Nor does Ewald think critics have addressed his evidence on cholera. Vibrio cholerae makes people sick by releasing a toxin that triggers diarrhea. As a result, competing organisms get flushed out of the bowels while V. cholerae clings to the intestinal lining. It can then release its offspring into the diarrhea to infect new hosts. The bacteria reach those new hosts by two routes. Untreated sewage or runoff from laundered sheets can contaminate drinking water. Alternatively, an infected person can transmit the bacteria while handling food, shaking hands, or engaging in other social interactions—which generally require a host healthy enough to get out of bed.
Ewald argues that in places with poor sanitation, cholera can make hosts deathly ill but still find new hosts. As a result, it will evolve to high virulence. On the other hand, in places with protected water supplies, that route is cut off. The bacteria’s only option for survival is to let the host move around, which translates into reduced virulence.
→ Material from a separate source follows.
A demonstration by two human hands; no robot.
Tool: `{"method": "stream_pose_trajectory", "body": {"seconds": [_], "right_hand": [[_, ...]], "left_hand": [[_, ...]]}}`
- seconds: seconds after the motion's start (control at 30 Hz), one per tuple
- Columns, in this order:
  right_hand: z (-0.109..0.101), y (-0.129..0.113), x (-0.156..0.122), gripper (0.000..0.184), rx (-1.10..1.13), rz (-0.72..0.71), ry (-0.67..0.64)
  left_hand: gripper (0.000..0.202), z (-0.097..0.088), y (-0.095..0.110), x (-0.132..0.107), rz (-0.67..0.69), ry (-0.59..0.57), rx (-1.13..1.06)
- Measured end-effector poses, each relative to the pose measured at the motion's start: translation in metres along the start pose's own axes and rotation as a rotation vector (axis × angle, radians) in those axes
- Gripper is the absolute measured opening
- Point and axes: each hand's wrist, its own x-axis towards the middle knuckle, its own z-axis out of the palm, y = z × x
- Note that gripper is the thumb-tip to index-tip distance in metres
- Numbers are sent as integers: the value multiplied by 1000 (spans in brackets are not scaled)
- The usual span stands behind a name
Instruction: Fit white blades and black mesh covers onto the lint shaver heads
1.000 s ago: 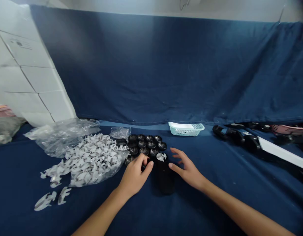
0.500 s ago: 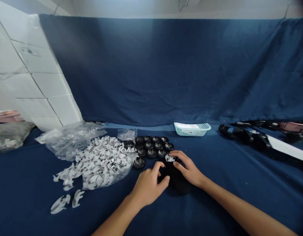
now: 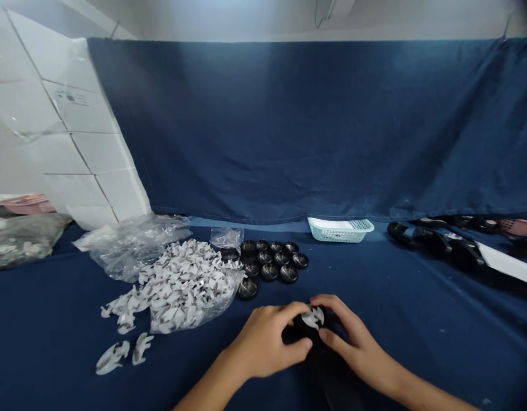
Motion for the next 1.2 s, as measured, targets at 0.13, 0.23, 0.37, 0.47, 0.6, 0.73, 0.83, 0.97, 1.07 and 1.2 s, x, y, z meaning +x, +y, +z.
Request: {"method": "stream_pose_trajectory", "body": {"seconds": [0.13,0.23,0.37,0.47,0.6,0.73,0.83,0.97,1.07,1.2], "right_hand": [[-8,-3,-22,37,24,45,-62],[-11,2,-22,37,25,23,-78],[-11,7,-17,33,56,23,-91],[-13,7,-16,40,79,48,-100],[-17,6,-19,57,103,123,-153],[-17,3,-20,65,94,242,-202],[-15,2,-20,67,110,256,-215],[-12,3,-20,69,125,243,-206],[-11,1,-20,73,153,244,-205],[-10,-4,-17,79,256,200,-205]], "left_hand": [[52,1,10,-9,58,-61,37],[50,2,12,-10,56,-83,59],[50,1,10,-8,30,-78,20],[49,0,10,-5,-5,-73,13],[49,-1,12,-4,-52,-101,22],[55,-4,13,-3,-26,-120,-38],[50,-7,9,-3,1,-70,-165],[36,-7,5,-2,19,86,-426],[33,0,6,0,16,207,-540],[29,14,12,4,25,259,-682]]}}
Ewald’s observations of the cholera outbreak that struck South America in the 1990s support the hypothesis. In countries with poor sanitation, such as Ecuador, the outbreak was far deadlier than in countries with clean water, such as Chile. Ewald also measured the toxins produced by strains of cholera from different countries. He found that toxin production in Chile dwindled through the 1990s. “In Ecuador, it’s the mirror image of Chile,” says Ewald. “Over a 6-year period, you have only the virulent strains winning out.”
Other experts agree that the critics have not yet made their case. Andrew Read of the University of Edinburgh, U.K., says of Bull and Ebert, “I think they’re reacting to a quite old view. … There was a lot of optimism flung around in the late 1980s and early 1990s. I think the last 10 years have given everybody a feel for the complexity involved and the lack of data, so that nobody that I know of is making wildly optimistic statements. So they’re tilting at a caricature.”
Read nevertheless concedes that evolutionary biologists are a long way from becoming virulence managers: “We don’t know enough about any one disease to be enacting anything now.” Even Ewald grants that it will be a tough hike. Just demonstrating that a change in the transmission of a pathogen can make it less harmful to humans would take a colossal study of thousands of people. In some cases the scale would require “billion-dollar experiments.” For now, Ewald suggests, we may have no choice but to continue studying “natural experiments” to see whether virulent pathogens behave as the theorists have predicted.